## Try it
From the data that follows, copy every line with the string "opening".

__________________________________________________

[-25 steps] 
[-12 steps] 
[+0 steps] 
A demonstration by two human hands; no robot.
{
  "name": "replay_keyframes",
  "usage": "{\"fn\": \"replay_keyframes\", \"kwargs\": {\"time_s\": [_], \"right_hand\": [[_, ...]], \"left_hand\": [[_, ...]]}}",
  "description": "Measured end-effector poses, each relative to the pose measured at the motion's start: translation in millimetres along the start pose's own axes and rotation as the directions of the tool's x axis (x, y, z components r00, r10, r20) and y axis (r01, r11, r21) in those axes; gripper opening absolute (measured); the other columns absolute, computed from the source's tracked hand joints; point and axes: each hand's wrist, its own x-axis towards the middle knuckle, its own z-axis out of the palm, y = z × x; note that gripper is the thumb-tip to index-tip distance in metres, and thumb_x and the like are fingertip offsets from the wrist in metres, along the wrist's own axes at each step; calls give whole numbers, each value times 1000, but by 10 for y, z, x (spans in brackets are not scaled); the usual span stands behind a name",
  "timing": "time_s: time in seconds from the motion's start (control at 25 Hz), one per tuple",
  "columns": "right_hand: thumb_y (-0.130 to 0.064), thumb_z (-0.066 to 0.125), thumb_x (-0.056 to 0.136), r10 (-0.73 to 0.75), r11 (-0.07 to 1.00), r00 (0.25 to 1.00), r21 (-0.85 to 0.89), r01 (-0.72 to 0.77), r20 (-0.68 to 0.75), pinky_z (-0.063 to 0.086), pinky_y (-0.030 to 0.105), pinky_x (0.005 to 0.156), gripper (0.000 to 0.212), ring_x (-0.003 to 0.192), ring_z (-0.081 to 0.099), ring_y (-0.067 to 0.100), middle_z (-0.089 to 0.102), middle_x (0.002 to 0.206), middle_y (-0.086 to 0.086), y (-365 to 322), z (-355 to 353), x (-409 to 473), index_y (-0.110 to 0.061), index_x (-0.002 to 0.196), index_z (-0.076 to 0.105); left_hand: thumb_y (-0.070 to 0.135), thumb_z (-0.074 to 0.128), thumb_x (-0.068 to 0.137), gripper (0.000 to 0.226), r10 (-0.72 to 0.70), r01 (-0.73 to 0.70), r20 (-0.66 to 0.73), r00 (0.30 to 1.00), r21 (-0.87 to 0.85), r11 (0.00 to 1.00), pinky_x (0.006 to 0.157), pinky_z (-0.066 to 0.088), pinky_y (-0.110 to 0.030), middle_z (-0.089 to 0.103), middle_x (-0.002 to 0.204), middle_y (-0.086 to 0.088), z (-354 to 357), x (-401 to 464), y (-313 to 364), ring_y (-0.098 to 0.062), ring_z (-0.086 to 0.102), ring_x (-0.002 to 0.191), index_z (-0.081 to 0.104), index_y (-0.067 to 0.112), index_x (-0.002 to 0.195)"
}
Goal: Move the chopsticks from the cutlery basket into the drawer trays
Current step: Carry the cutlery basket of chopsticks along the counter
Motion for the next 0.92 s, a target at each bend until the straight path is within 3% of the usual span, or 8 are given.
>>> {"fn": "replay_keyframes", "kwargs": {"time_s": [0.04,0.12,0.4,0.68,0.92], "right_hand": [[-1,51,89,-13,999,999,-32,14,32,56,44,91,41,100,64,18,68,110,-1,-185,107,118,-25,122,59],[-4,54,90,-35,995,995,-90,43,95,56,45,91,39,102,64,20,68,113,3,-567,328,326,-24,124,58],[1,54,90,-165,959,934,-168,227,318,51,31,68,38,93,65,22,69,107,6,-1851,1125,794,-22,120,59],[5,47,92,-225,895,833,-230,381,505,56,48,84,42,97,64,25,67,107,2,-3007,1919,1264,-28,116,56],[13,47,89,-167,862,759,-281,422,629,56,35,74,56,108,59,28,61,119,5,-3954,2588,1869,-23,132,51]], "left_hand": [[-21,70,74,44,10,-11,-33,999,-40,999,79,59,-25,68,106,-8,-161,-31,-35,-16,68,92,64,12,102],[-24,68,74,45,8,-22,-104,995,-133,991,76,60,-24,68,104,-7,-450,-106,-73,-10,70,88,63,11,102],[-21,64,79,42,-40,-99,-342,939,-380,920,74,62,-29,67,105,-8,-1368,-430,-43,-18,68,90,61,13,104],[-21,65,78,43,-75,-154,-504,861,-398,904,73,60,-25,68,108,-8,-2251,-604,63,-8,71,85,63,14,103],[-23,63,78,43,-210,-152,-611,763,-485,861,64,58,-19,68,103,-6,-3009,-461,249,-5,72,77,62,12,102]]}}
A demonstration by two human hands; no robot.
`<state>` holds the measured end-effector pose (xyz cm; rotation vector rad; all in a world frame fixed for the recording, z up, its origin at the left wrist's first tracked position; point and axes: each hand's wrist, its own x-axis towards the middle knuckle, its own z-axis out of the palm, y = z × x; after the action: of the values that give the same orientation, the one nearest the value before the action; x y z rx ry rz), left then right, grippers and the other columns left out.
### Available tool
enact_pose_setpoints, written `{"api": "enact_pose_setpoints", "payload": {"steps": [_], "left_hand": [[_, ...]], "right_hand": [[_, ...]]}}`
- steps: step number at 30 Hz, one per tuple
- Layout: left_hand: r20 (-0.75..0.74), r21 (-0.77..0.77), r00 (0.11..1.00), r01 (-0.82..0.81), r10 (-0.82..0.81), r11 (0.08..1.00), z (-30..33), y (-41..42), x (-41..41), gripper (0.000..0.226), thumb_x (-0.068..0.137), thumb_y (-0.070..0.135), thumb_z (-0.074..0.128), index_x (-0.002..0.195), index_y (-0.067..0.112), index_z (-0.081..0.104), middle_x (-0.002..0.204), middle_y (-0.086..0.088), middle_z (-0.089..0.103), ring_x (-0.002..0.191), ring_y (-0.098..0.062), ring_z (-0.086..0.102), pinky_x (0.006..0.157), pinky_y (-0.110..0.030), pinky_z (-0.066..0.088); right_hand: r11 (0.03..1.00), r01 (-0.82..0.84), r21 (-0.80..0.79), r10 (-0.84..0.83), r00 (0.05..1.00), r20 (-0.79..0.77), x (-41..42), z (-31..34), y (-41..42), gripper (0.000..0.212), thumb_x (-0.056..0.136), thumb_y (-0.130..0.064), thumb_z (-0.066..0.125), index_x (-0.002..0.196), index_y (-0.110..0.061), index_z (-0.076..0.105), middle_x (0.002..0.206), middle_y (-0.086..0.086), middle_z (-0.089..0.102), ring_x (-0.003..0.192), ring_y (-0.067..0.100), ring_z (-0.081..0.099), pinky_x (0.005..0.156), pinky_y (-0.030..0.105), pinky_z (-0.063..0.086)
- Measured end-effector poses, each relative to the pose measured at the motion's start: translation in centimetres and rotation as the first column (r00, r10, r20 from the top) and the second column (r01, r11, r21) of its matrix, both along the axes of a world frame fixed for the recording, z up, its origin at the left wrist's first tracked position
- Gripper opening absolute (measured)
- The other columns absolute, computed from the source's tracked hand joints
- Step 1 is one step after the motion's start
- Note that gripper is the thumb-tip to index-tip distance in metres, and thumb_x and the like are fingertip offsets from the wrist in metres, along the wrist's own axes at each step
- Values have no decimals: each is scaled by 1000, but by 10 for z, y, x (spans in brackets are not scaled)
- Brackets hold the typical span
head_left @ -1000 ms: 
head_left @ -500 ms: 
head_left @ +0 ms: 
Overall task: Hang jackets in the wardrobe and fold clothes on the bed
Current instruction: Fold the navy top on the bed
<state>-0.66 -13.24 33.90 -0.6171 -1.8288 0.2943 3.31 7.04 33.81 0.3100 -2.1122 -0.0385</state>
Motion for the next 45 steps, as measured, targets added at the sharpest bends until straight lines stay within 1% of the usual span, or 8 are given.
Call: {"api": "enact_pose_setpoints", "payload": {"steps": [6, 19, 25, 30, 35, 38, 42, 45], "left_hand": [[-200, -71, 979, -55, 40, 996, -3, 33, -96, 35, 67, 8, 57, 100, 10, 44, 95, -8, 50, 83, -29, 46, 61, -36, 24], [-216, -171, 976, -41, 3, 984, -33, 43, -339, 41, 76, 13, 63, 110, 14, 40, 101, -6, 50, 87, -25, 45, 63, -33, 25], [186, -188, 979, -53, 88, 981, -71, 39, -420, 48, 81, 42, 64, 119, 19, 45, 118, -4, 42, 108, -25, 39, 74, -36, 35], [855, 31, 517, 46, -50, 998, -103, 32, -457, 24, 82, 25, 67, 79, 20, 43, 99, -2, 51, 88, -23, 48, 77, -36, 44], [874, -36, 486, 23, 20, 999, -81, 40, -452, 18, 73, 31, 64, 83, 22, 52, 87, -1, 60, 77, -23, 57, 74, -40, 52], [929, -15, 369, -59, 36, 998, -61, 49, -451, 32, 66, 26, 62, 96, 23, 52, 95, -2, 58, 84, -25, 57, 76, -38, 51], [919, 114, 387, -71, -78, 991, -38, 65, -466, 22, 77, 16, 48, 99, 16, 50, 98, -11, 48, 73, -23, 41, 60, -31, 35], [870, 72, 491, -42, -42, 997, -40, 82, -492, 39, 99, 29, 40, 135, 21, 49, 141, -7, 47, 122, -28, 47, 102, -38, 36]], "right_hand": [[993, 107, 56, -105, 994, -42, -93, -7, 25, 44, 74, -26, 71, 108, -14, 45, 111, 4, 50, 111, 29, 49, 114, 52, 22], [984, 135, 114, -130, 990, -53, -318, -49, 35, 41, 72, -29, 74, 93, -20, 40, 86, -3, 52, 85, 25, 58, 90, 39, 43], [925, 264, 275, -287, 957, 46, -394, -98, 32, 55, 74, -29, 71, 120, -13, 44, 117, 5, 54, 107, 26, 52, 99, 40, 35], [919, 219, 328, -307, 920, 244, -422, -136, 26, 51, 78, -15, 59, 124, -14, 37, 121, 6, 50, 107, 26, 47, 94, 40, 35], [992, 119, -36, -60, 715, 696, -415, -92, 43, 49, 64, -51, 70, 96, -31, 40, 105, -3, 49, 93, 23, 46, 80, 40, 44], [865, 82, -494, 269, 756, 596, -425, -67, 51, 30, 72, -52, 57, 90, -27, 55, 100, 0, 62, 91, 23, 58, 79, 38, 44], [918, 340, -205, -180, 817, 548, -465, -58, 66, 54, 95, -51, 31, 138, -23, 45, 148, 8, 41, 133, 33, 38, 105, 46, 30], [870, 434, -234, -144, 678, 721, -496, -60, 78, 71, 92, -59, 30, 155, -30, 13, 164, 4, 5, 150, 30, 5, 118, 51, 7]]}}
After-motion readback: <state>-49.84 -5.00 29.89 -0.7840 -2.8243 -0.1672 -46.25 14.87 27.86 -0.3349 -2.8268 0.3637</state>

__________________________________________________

## Response to the exercise
  "description": "Measured end-effector poses, each relative to the pose measured at the motion's start: translation in millimetres along the start pose's own axes and rotation as the directions of the tool's x axis (x, y, z components r00, r10, r20) and y axis (r01, r11, r21) in those axes; gripper opening absolute (measured); the other columns absolute, computed from the source's tracked hand joints; point and axes: each hand's wrist, its own x-axis towards the middle knuckle, its own z-axis out of the palm, y = z × x; note that gripper is the thumb-tip to index-tip distance in metres, and thumb_x and the like are fingertip offsets from the wrist in metres, along the wrist's own axes at each step; calls give whole numbers, each value times 1000, but by 10 for y, z, x (spans in brackets are not scaled); the usual span stands behind a name",
- Gripper opening absolute (measured)

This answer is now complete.